Task objective:
Look through the records below, and copy out every line that holds the string "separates".

Stored data
Segment Open

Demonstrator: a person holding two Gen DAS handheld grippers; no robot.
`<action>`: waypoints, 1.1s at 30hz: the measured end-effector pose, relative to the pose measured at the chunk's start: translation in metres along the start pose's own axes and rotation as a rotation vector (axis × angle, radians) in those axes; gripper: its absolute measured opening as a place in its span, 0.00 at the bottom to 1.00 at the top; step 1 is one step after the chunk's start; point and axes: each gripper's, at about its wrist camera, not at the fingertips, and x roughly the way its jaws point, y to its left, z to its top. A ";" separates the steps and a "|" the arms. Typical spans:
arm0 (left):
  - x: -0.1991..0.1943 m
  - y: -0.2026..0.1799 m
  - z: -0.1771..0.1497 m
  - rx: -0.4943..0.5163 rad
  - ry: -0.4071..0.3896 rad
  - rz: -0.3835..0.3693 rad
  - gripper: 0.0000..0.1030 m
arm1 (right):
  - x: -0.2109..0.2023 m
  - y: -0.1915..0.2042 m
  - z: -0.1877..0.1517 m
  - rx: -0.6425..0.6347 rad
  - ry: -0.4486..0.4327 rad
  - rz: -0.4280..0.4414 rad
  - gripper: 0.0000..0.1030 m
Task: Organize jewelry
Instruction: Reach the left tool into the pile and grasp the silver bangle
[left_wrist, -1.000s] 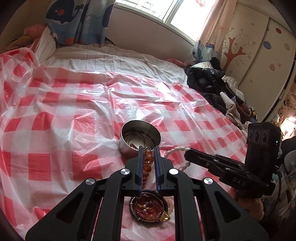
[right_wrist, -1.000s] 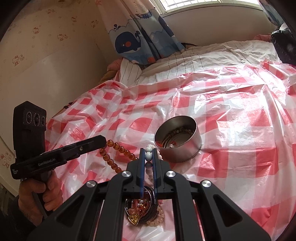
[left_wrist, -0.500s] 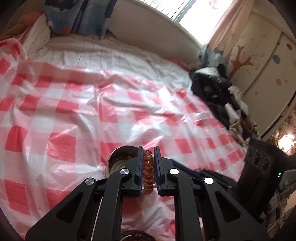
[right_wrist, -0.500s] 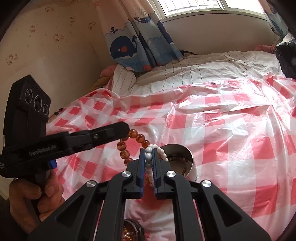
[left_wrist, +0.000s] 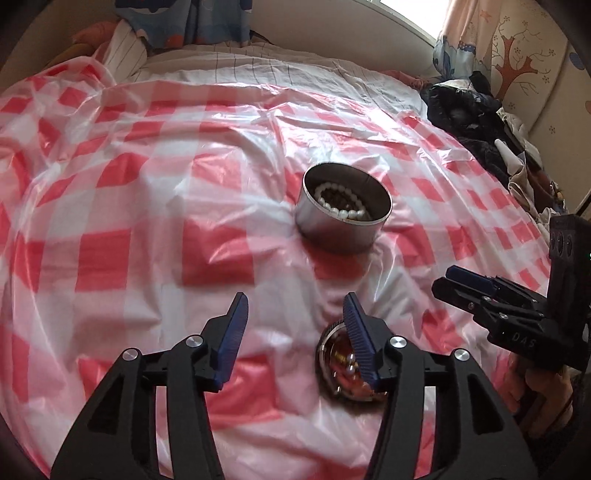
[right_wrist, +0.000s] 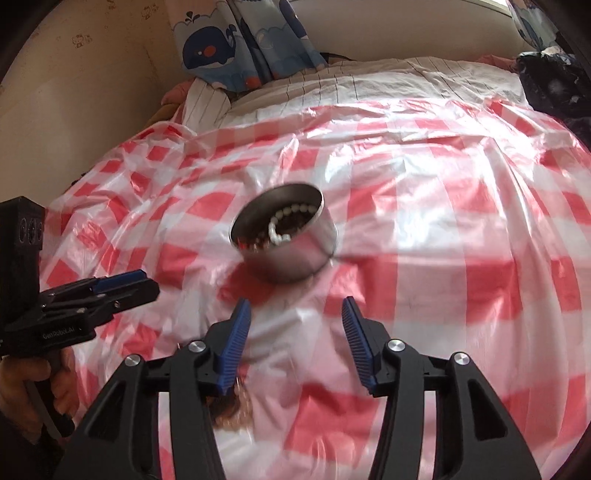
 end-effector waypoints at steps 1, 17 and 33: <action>-0.001 0.001 -0.011 -0.012 0.009 0.000 0.50 | -0.001 0.000 -0.010 0.015 0.010 0.011 0.50; 0.015 -0.039 -0.036 0.144 -0.049 0.047 0.41 | 0.001 0.016 -0.067 -0.004 -0.055 -0.032 0.56; -0.010 -0.003 -0.030 -0.070 -0.061 -0.128 0.05 | 0.001 0.017 -0.068 -0.015 -0.079 -0.039 0.63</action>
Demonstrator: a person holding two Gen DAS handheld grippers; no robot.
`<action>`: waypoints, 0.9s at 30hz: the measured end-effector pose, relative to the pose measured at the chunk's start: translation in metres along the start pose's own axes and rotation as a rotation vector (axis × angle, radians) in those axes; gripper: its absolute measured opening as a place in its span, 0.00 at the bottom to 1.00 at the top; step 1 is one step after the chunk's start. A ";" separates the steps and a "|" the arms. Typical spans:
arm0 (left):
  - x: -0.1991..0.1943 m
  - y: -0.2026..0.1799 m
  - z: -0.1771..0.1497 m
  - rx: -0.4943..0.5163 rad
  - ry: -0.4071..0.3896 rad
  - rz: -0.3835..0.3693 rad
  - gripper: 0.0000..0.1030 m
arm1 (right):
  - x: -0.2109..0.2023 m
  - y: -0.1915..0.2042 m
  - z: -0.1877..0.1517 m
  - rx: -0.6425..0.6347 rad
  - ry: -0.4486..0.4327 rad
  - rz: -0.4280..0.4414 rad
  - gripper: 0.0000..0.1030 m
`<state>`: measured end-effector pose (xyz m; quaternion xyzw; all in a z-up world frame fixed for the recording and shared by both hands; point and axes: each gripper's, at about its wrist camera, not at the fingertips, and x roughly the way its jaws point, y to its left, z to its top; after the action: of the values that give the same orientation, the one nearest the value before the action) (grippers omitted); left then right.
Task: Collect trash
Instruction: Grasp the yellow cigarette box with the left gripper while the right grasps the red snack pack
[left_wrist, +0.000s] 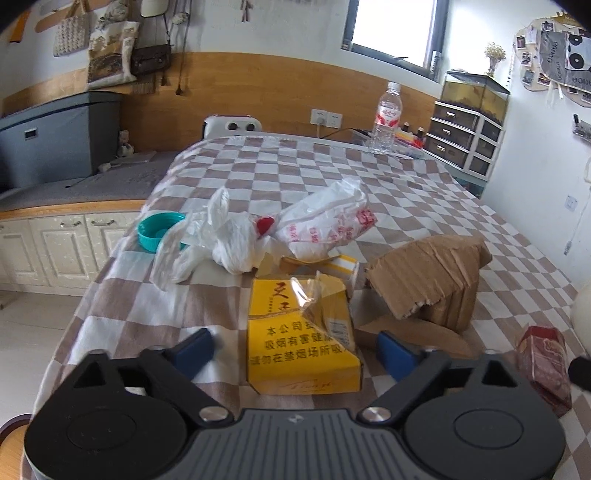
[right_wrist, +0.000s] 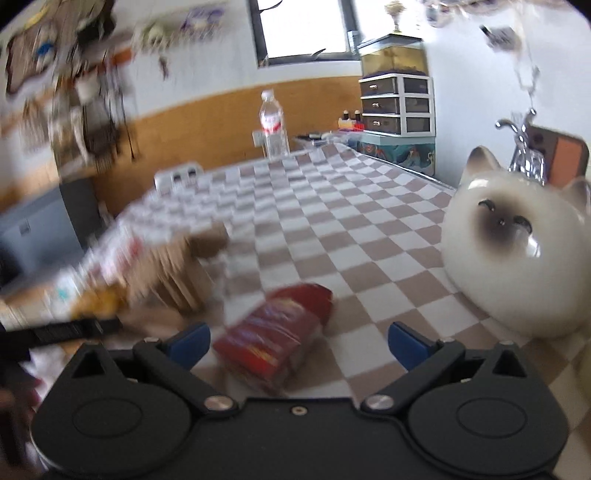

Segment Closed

Answer area:
`<action>`: waypoints, 1.1s at 30hz: the measured end-effector pose, relative to the pose measured at the chunk's start: translation in metres along the start pose's own axes and rotation as a rotation vector (axis × angle, radians) in those axes; gripper: its absolute measured opening as a place in its span, 0.00 at the bottom to 1.00 at the top; step 1 is one step after the chunk's start; point and axes: each gripper's, at about its wrist camera, not at the fingertips, and x roughly the way its jaws point, y to its left, z to its top. A ";" separates the steps and a "|" the arms. Typical spans:
`<action>`: waypoints, 0.9s at 30hz: the measured end-effector pose, relative to the pose measured at the chunk's start: translation in metres along the start pose's own axes and rotation as a rotation vector (axis × angle, radians) in those axes; gripper: its absolute measured opening as a place in its span, 0.00 at the bottom to 1.00 at the top; step 1 is one step after the chunk's start. A ";" separates the steps and a "|" the arms. Typical spans:

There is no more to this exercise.